The New York Journalists Behind Faber's Summer of Americana

pretusich-jennings.jpg

When I saw Amanda Petrusich's It Still Moves and Dana Jennings's Sing Me Back Home positioned almost next to each other in the Faber & Faber catalog, I immediately knew I had to get the two journalists together to talk about their coincident passion for country and other 20th-century American musical traditions. Jennings invited Petrusich and me to come visit him at the NY Times office, where we found a spare conference room and settled in to chat.

Jennings had recently written a post for the Times book blog, Paper Cuts, about his picks from country's golden age, and he asked us about "the songs that kill you every time you hear them." Petrusich's picks ranged from old school—Charley Patton's "High Water Everywhere" and the Carter Family's "Will the Ciricle Be Unbroken?"—to more recent albums by bands like Wilco and Iron & Wine. We talked about the seeming incongruity of how Petrusich, who grew up in Croton-on-Hudson, and me with my suburban Boston upbringing, had become fans of this music—when it comes to the fandom, Petrusich observed, "there's a sort of proprietariness, where you have to put your qualifications [to like Americana] on the table—which is silly." The music is simply there for us, wherever we happen to be when we discover it. Her path to the blues, for example, was through Led Zeppelin, while my first exposure to Johnny Cash was probably the Muppets.

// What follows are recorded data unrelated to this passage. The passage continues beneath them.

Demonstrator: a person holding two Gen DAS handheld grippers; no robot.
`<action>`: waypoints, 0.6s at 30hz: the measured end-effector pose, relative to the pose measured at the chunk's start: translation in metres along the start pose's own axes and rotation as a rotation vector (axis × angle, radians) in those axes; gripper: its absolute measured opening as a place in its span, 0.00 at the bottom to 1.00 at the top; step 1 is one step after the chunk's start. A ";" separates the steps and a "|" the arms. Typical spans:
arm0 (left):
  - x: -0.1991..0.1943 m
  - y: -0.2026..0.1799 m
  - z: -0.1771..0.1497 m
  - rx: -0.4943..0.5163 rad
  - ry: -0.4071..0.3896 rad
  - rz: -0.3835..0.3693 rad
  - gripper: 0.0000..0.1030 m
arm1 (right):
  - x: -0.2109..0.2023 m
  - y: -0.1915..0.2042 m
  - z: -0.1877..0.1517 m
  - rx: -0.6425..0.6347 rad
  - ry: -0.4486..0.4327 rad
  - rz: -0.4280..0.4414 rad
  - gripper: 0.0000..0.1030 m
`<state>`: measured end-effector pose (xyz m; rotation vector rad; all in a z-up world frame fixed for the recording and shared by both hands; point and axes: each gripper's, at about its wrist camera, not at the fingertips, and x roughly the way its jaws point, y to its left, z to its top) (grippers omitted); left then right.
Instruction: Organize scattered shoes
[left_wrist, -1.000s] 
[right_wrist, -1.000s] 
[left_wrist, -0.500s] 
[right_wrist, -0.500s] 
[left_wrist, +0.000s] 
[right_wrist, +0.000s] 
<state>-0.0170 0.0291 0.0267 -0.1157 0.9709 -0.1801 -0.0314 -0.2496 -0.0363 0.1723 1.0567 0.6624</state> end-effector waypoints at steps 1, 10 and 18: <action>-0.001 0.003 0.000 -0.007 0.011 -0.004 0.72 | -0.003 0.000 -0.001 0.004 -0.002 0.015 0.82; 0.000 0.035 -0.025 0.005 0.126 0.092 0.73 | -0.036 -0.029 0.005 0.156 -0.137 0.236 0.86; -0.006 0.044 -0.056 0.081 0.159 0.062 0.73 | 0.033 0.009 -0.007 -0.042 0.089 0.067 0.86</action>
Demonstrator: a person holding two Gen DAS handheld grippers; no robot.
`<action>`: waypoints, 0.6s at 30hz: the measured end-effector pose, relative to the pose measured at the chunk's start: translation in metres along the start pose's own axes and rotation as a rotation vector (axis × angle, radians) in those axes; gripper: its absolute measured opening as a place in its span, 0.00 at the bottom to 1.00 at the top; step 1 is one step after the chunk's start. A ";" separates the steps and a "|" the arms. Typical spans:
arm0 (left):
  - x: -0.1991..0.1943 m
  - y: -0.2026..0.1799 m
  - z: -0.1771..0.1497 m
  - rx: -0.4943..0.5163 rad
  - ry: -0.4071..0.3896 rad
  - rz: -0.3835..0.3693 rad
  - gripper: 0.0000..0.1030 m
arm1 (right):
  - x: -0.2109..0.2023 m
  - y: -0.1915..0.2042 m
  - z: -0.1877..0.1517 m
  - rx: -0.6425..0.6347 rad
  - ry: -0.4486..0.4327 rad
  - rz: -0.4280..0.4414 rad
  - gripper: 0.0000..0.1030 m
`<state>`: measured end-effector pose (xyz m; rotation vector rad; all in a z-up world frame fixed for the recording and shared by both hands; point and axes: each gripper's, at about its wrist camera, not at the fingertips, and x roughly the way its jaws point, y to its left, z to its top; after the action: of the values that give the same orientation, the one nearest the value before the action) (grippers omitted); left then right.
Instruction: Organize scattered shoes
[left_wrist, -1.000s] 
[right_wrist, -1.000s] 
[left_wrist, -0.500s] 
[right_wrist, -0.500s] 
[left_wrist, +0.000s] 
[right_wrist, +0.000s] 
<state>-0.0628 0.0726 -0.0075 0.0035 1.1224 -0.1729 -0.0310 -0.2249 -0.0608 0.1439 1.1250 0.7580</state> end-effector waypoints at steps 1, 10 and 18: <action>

For Jennings, who writes vividly about his "northern Gothic childhood" in rural New Hampshire, it seemed to make a little more sense; country music was as much a part of the working class culture there as it was in the southern states, and Jennings makes much of that universalism and its transcendence of geography. "Nashville lays claim to inventing country music, and NASCAR lays claim to inventing stock car racing," Jennings said. "And they're both lies." Warming to his celebration of the music's strong populist streak, he added: "The worst thing is that now it's become so Republican." And don't mention Garth Brooks in his hearing—"He's got a marketing degree," Jennings laughs, "and he only wore that hat because he was bald!"

Sing Me Back Home is out now; It Still Moves will be in bookstores in the next month or so. Some enterprising reviewer probably has plans to couple them together in an essay; it would be great if No Depression, which recently shuttered its print magazine, finds space on its ongoing website to consider these two.